Some of these teams will turn things around. But as things stand now, the winning percentage gap between the no. 8 seed in the West (or, heck, the no. 9 seed) and the no. 8 seed in the East is larger than it has ended up in any season since the 1999 lockout. That doesn’t have much meaning since it’s very early, and fewer games naturally creates bigger jumps (and falls) in winning percentage.
But if the trends keep up, this season could at least enliven the discussion about fairness and playoff spots. Look, the league isn’t eliminating conferences, placing all 30 teams into one pool, and balancing the schedule — even if doing so would prevent what happened in 2007-08 and 2009-10, when it took 50 wins to make the Western Conference playoffs and just 41 (in 2010) and 37 (in 2008) to make it in the East. As long as you’re playing 82 games, you can’t ask the Clippers to play the Knicks and Nets as often as they do the Kings and Lakers. It’s too much. Teams in the Northwest Division, especially the Blazers, already log thousands more air miles per season than teams from the other five divisions. Punishing them with more is unfair. If you want to lump all 30 teams into the same playoff-seeding pool, you’re wading into a much different argument about schedule length.

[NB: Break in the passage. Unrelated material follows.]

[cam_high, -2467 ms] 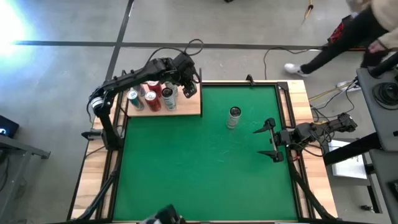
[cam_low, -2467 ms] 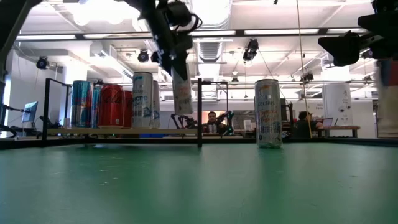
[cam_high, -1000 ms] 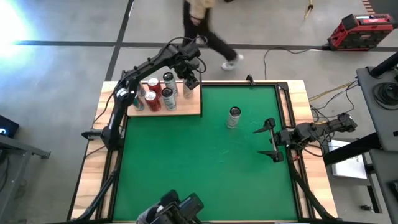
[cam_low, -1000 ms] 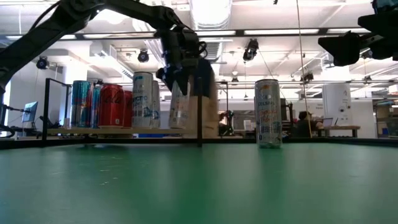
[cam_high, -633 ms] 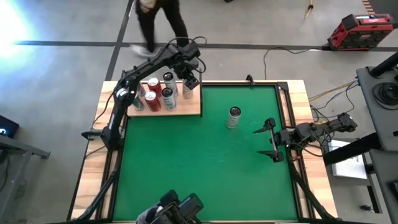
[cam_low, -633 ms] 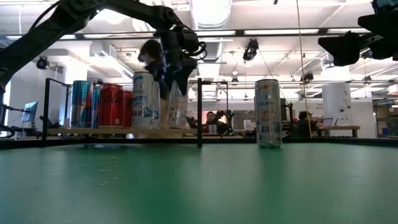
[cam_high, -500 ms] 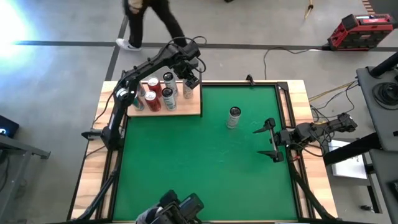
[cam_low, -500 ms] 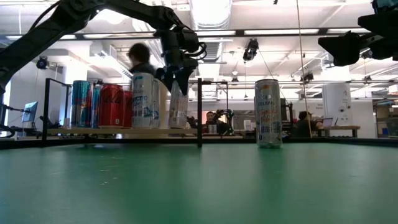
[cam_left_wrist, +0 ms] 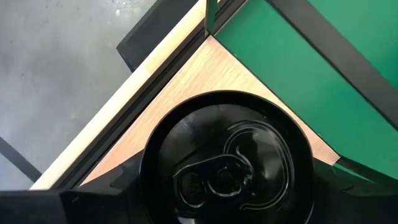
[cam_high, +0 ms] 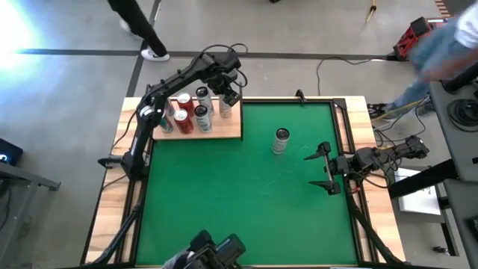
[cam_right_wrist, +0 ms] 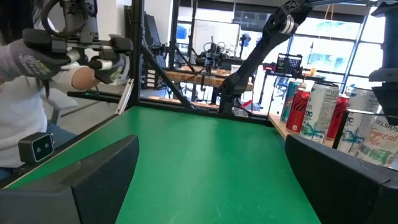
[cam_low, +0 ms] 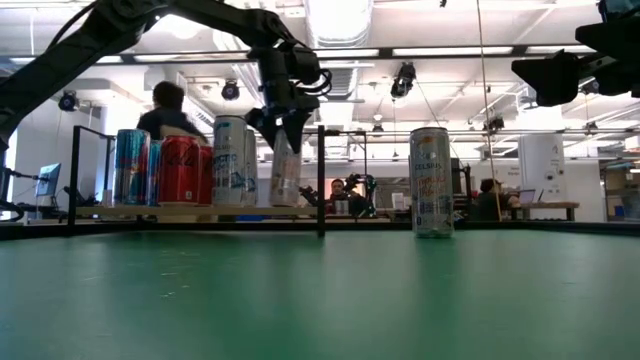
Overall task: Place canned beverage on shelf
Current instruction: Put the bottom white yellow soda can on the shelf
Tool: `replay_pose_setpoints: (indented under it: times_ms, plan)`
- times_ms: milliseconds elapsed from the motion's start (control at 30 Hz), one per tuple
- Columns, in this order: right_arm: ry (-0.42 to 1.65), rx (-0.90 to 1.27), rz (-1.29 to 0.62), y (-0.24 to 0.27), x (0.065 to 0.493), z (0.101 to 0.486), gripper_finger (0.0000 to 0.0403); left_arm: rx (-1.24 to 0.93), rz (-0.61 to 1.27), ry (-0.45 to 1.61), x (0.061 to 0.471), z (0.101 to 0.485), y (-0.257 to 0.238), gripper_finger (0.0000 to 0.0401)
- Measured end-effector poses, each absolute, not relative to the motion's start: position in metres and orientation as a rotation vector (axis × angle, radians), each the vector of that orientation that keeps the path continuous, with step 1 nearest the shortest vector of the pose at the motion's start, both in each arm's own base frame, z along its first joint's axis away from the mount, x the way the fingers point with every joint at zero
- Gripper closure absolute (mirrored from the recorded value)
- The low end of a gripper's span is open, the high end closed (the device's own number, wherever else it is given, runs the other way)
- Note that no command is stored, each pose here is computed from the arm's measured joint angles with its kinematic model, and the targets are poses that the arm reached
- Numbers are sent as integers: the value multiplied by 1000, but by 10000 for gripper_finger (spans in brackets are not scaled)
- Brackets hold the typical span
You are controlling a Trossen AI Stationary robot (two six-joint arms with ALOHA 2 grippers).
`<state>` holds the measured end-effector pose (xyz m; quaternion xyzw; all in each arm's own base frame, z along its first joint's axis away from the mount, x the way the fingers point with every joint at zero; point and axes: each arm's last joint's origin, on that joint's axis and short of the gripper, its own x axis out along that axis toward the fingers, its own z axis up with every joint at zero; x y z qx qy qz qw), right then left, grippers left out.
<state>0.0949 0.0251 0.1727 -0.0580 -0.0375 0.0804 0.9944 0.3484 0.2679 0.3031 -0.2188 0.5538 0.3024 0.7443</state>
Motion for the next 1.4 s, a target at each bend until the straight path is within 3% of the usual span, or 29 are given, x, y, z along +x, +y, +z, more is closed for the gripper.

It would be easier to scrap the conference system and just take the 16 best teams into the playoffs if the league adopted something like a 58-game schedule, in which every team would play every other team just twice — and had that schedule unfold over the same time period as the current 82-game set, to not overburden teams with travel. But that’s not happening anytime soon.
So what’s the solution? The boss here has gotten a lot of traction by suggesting the Entertaining-as-Hell Tournament, in which the top seven seeds in each conference get guaranteed playoff spots, and the other 16 teams enter a tournament to win the last two seeds. I like the general concept, and I’d be game to expand the tournament so that only the top six seeds are guaranteed postseason spots.
But should every team below that get to participate in the Entertaining-as-Hell Tournament? How about if we just took the four best non-playoff teams in each conference — the nos. 7-10 seeds — and put them into some kind of tournament for the final two postseason spots in each conference? The four semifinalists would all make the real playoffs, and the last two rounds of the tournament would determine their seedings. That way, the Eastern Conference bottom-dwellers would have to earn their playoff spots by actually beating Western Conference teams.
That sounds great in theory. But how would you slot the four “new” playoff teams into the real playoffs? If the semifinals involve all four Western Conference participants, which ones shift into the Eastern Conference bracket? And is that fair to the top two Eastern Conference seeds, which might end up facing better teams than the lucky duck no. 3 seed?
You could get around these issues by rejiggering the rules in any number of ways, but each rejiggering creates new ripple effects. And introducing concepts like this would have profound consequences on team-building strategies, to the point of upending a team’s short-term goals. Simply picking the 16 teams with the best records doesn’t quite work, in pure fairness terms, unless the league balances the schedule.
Finding the right fix is hard, but Step 1 is easy: Good-bye, silly divisions.